Buckley Sandler has a recap of an interesting case involving a collection agency and some circuitous logic attempted by its client.
The Supreme Court of West Virginia has upheld a lower court’s summary judgment ruling in favor of a plaintiff who alleged that a check cashing company and a collection agency representing the check cashing company contacted her after she filed for bankruptcy protection.
A copy of the Supreme Court’s ruling can be accessed here.
The lower court awarded a $37,000 summary judgment in favor of the plaintiff, Shana Spruce. Spruce cashed a personal check with the company, which bounced. Three months later, she filed for Chapter 7 bankruptcy protection. About a week later, when it received the notification that the plaintiff had filed for bankruptcy, the check cashing company tried to contact the plaintiff twice. The check cashing company then sent a letter, notifying the plaintiff that while the collection efforts would be stayed pending the bankruptcy, it would be pursuing a criminal complaint against her and that all subsequent communications would be conducted by its collection agency, One Way Recovery Solutions. The plaintiff called the collection agency to set up a payment plan. The collection agency subsequently called the plaintiff five times to collect on the debt.
At no point did the check cashing company or the collection agency contact the plaintiff through her attorney after she had filed for bankruptcy protection. She sued, alleging violations of the West Virginia Consumer Credit and Protection Act. The court granted partial summary judgment twice, once awarding $19,000 and then awarding $18,000, agreeing that the defendants violated the statute.
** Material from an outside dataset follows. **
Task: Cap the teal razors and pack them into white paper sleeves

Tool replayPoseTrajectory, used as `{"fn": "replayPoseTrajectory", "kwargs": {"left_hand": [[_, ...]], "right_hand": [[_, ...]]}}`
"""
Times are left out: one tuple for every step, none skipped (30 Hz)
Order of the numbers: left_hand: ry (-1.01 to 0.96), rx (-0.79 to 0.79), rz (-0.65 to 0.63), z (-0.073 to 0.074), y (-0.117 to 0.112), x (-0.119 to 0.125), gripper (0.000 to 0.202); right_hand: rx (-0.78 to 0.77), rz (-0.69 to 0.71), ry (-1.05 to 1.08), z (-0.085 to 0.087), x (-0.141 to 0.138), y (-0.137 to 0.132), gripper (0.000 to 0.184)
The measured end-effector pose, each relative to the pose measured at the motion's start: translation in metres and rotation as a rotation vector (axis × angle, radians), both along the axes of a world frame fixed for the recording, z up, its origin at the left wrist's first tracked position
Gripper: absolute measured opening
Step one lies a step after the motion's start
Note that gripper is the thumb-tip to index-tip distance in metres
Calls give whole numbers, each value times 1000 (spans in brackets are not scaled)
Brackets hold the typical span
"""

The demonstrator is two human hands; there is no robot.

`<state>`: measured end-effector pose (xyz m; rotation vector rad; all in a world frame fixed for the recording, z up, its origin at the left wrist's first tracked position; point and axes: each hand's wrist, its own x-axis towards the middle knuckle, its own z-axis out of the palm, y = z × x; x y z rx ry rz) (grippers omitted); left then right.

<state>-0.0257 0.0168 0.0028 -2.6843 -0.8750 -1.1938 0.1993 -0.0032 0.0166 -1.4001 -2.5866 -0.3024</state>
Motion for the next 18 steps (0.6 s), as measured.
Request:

The defendants appealed the decision, arguing that Maryland law should apply, since the check cashing company was based in Maryland, and that even if Maryland law does not apply, the debt does not meet the definition of a “claim” under West Virginia law, because the company claims that contact was made pursuant to a criminal matter. But that argument did not fly with the court, especially because the check cashing company had previously asserted that the collection agency was working on its behalf and the collection agency said its calls were made to collect on a debt.
Further, as respondent notes, although Cash N Go now claims that the contact was made pursuant to a criminal matter in Maryland, this claim contradicts Cash N Go’s answer to the complaint and responses to discovery. Cash N Go admitted that at all times One Way was acting as its agent and within the scope of its mutual agreement; and One Way admitted that the phone calls were made for the purpose of collecting a debt. Accordingly, we find that the circuit court did not err in finding that Cash N Go’s debt constituted a claim under the WVCCPA and granting summary judgment to respondent.